If your client has inherited a property, the key points that you as an originator need to clarify are:

• Was there a legal last will and testament? If not, this file will have to go through probate.
• If an attorney hasn’t already handled the transfer of title, then your client will need to
have a full copy of the legal last will and testament available for your title officer.
• Do they have an original or certified copy of the deceased’s death certificate? If not, obtain one. It will be a closing requirement.
• Was the deceased part of a trust? If so, a legal last will and testament is not required, but a full copy of the trust is required.

If your client is terminally ill and wants to button down financial details prior to their passing, the things that you as an originator need to remember are:

• Contact your escrow officer or settlement agent immediately. The sooner they know what is happening, the quicker the closing details can be cleared.
• In the case of a deed, make sure there are unrelated wit- nesses present to prevent post-death litigation against you as a lender (for charges of signings under duress, accusations of elder abuse, and whether or not the client had the mental capacity to execute documentation — these are the most commonly contested).
• If your client is in the hospital or hospice, then their doctor and someone from the hospital or hospice social services staff should be present at the time of signing.

I know from arranging these signings that they are difficult for all parties. However, they must be done to ensure not only your client’s safety, but also yours as the loan originator as well. We all know that even if a suit is brought that has no merit, you still have to defend your position.
This can be lengthy and costly, but with a little bit more preparation, it can be avoided.

Now on to the favorite subject of every closer across the nation: taxes.

Both federal and state tax liens are required to be paid in order to close. However some originators may not be aware of the timelines.

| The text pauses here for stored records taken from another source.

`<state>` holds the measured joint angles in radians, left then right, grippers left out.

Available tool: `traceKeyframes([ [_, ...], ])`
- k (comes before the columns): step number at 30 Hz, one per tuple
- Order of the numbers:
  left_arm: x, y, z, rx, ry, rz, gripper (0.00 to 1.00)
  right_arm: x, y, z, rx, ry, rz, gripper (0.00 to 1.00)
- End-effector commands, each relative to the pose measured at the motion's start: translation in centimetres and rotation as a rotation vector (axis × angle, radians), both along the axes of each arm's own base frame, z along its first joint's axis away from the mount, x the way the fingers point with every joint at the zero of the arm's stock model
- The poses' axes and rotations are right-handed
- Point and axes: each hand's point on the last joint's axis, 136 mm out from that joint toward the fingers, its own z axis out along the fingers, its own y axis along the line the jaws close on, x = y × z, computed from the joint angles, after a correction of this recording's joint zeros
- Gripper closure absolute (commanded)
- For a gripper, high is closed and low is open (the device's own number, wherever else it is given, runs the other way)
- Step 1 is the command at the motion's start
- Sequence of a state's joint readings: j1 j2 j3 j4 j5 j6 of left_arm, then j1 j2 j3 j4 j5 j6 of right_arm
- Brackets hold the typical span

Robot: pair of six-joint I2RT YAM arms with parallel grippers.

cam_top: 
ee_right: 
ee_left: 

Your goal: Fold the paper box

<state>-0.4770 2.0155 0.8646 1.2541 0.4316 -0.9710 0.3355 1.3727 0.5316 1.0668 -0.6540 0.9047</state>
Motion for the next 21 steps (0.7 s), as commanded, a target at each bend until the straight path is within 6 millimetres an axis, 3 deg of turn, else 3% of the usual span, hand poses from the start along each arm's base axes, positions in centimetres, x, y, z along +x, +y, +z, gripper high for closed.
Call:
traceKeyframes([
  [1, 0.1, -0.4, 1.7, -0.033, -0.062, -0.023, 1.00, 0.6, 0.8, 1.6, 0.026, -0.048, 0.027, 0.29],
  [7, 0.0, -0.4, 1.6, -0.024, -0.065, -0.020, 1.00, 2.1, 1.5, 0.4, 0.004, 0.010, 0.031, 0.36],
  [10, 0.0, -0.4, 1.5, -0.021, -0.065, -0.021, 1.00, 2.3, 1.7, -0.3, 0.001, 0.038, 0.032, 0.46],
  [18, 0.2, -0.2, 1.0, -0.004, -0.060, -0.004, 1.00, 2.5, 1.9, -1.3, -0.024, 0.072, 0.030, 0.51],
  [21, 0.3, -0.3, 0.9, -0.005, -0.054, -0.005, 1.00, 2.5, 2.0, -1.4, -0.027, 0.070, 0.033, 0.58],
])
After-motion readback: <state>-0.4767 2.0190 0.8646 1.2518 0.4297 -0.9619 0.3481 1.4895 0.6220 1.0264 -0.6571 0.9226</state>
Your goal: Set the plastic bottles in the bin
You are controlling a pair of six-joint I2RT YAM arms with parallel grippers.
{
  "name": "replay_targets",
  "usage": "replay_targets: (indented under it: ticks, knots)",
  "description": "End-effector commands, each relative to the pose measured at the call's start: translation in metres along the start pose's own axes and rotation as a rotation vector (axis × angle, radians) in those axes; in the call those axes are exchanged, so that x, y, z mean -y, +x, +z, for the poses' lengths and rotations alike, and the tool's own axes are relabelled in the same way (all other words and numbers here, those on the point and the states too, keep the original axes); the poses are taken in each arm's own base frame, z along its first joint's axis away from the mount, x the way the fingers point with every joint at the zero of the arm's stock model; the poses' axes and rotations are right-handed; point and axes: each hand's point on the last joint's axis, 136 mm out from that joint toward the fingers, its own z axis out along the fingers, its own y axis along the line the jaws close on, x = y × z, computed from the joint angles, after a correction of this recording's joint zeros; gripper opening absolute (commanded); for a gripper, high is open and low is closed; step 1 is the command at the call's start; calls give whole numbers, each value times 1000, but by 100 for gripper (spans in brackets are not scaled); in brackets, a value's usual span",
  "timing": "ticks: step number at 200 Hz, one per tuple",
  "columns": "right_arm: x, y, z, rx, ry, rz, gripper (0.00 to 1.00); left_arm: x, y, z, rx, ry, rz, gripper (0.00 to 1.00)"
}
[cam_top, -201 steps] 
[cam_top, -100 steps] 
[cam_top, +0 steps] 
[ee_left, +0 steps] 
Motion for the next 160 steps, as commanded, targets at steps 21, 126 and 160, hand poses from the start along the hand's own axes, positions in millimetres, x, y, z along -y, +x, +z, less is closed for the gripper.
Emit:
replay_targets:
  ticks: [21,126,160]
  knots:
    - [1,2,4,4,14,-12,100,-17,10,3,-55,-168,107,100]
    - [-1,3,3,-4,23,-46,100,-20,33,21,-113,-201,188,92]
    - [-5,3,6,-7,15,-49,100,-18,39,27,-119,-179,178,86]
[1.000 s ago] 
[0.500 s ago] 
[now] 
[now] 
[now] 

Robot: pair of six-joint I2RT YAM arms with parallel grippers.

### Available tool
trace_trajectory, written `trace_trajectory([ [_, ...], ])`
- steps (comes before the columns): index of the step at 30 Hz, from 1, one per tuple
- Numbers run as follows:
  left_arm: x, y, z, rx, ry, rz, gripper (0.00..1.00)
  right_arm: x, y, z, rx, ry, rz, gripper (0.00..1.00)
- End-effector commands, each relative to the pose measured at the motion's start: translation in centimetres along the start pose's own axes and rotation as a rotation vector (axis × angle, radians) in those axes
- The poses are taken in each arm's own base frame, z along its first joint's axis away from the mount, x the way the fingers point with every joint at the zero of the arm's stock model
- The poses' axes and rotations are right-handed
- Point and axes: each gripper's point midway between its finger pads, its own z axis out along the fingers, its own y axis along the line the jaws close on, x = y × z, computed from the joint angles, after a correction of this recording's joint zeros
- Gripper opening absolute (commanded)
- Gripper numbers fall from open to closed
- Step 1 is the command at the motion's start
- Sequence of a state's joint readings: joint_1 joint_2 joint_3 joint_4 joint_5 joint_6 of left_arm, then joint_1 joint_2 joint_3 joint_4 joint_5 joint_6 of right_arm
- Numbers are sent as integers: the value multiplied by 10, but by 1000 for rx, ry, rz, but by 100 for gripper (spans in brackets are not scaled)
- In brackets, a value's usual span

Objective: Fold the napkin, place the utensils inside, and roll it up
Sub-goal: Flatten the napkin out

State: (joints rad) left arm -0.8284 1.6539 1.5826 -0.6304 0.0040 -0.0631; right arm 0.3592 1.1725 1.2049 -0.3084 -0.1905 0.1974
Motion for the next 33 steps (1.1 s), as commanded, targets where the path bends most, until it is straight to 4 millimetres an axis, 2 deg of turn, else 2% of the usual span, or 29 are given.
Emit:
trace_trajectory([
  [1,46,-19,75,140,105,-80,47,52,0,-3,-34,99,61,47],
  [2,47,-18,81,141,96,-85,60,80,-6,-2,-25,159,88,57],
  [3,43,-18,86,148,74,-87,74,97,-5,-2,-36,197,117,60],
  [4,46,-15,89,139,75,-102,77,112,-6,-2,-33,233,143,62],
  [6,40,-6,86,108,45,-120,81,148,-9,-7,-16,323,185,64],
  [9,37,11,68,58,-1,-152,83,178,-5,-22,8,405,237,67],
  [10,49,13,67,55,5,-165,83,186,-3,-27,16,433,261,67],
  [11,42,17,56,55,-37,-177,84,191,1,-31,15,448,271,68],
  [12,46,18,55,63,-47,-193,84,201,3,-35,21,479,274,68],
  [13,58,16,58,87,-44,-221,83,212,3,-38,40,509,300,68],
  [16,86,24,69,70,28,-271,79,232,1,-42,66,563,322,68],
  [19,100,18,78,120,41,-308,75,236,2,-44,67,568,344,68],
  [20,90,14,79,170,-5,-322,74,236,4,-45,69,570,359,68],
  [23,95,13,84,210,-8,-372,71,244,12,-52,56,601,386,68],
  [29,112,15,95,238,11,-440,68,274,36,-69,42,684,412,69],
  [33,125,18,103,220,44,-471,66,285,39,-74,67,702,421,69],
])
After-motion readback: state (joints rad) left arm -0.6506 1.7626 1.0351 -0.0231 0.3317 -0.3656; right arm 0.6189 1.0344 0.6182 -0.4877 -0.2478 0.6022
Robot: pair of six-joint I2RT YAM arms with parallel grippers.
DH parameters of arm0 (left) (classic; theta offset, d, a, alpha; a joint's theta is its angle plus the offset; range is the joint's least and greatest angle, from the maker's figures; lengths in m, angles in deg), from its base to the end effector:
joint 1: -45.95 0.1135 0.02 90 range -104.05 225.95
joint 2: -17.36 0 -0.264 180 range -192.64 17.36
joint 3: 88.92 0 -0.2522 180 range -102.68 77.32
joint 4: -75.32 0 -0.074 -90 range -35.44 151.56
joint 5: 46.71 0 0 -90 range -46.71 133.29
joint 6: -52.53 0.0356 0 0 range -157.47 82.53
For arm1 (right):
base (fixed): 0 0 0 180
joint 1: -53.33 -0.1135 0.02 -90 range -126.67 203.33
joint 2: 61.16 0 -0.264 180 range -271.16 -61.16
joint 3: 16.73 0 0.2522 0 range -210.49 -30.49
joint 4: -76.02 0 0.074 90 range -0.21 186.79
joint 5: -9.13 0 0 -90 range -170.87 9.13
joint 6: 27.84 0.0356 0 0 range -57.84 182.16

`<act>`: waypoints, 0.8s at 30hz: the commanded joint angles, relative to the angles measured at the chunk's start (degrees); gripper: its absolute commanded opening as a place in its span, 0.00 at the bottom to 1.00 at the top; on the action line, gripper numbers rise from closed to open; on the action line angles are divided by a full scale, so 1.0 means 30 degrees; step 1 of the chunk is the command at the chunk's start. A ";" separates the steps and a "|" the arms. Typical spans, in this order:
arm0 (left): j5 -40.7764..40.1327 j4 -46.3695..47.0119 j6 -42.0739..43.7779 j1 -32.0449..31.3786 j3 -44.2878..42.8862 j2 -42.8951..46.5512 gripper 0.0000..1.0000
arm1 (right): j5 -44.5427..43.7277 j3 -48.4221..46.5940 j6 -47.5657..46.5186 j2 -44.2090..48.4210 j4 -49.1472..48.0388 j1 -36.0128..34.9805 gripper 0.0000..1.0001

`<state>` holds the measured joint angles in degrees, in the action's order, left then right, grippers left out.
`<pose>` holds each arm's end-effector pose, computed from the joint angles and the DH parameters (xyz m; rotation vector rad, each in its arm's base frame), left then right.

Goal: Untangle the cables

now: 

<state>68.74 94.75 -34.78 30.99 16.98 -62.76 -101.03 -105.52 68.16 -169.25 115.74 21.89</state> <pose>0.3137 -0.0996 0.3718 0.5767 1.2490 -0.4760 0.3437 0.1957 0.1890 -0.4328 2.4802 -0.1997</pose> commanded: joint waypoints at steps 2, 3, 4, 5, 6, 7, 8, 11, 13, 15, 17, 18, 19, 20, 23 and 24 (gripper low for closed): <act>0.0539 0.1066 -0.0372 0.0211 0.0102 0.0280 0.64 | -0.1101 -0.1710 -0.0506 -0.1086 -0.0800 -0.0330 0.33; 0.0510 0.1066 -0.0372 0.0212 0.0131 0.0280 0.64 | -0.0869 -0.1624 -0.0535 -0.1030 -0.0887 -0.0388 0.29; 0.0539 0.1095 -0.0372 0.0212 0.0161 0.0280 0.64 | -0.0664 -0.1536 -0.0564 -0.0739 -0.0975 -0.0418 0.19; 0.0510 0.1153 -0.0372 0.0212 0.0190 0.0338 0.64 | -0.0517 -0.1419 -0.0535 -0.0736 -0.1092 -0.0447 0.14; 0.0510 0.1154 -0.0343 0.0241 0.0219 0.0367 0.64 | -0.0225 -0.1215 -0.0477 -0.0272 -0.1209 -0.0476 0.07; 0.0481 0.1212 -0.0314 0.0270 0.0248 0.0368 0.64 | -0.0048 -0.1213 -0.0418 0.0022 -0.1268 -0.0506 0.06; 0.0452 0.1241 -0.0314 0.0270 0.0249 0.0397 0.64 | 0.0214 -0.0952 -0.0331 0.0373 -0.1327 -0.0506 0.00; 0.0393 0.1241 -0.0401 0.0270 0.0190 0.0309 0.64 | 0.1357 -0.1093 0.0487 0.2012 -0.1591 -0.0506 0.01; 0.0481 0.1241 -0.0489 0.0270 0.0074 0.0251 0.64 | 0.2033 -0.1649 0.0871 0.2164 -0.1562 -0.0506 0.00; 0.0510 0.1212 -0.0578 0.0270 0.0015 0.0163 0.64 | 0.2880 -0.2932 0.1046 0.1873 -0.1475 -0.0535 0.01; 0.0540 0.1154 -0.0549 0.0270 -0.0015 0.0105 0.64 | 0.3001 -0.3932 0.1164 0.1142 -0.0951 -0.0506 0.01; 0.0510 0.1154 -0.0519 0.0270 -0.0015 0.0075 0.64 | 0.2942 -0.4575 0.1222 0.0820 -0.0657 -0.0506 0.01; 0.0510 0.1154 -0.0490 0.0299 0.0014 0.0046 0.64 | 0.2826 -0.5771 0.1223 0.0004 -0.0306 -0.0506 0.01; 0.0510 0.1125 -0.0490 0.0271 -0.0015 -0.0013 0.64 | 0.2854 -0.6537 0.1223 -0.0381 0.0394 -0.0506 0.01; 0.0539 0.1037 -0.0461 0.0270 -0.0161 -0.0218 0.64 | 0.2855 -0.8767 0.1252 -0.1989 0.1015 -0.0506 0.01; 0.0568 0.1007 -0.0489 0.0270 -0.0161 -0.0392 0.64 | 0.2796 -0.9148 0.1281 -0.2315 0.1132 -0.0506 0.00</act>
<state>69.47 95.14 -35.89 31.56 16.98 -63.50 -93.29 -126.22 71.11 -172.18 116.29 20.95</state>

A federal tax lien can take anywhere from 14 business days (which is actually 3 weeks) up to 10 weeks. Keep in mind the IRS states that the turnaround time starts as soon as the correct paperwork has been received. The correct form (F8821) can be obtained at irs-pdf/f8821.pdf and the instructions (I8821) on how to complete it at

The only caveat with this payoff request is the IRS may not view the form you submit as complete. For example:

• Say your client is named Josh A. Smith and the original lien was filed as such. However, Mr. Smith’s last communication from the IRS is addressed to Josh Allen Smith. The file may be under either of those names. If you pick the wrong one, the application will be denied (you can get around this by submitting twice: once on Monday and once on Wednesday. Do not submit on the same day it will be counted as a duplicate.
• The type of tax form must be correct or the application will be denied.
• Have the Client provide you with a copy of the filed tax return. If anything on the form do not match their file (i.e. type of tax form that was originally filed or type of tax information), the application will be denied.
• If you are requesting the payoff, make sure you check the box for section 4, or you will be replacing their current tax representative. If you mark the box in section 4, you then skip sections 5 and 6.
• If the client’s signature does not match the IRS files, then the application will be denied.

State Tax Liens are very similar in timing and execution. Go to your state web site to obtain forms and instructions on ordering.

Again, keep in mind that each time you prepare in advance to avert the only two unavoidable closing delays of death and taxes, it gets easier to manage the next transaction the same way, until it becomes habit and each transaction runs smoothly. So eventually, you can close on time, every time.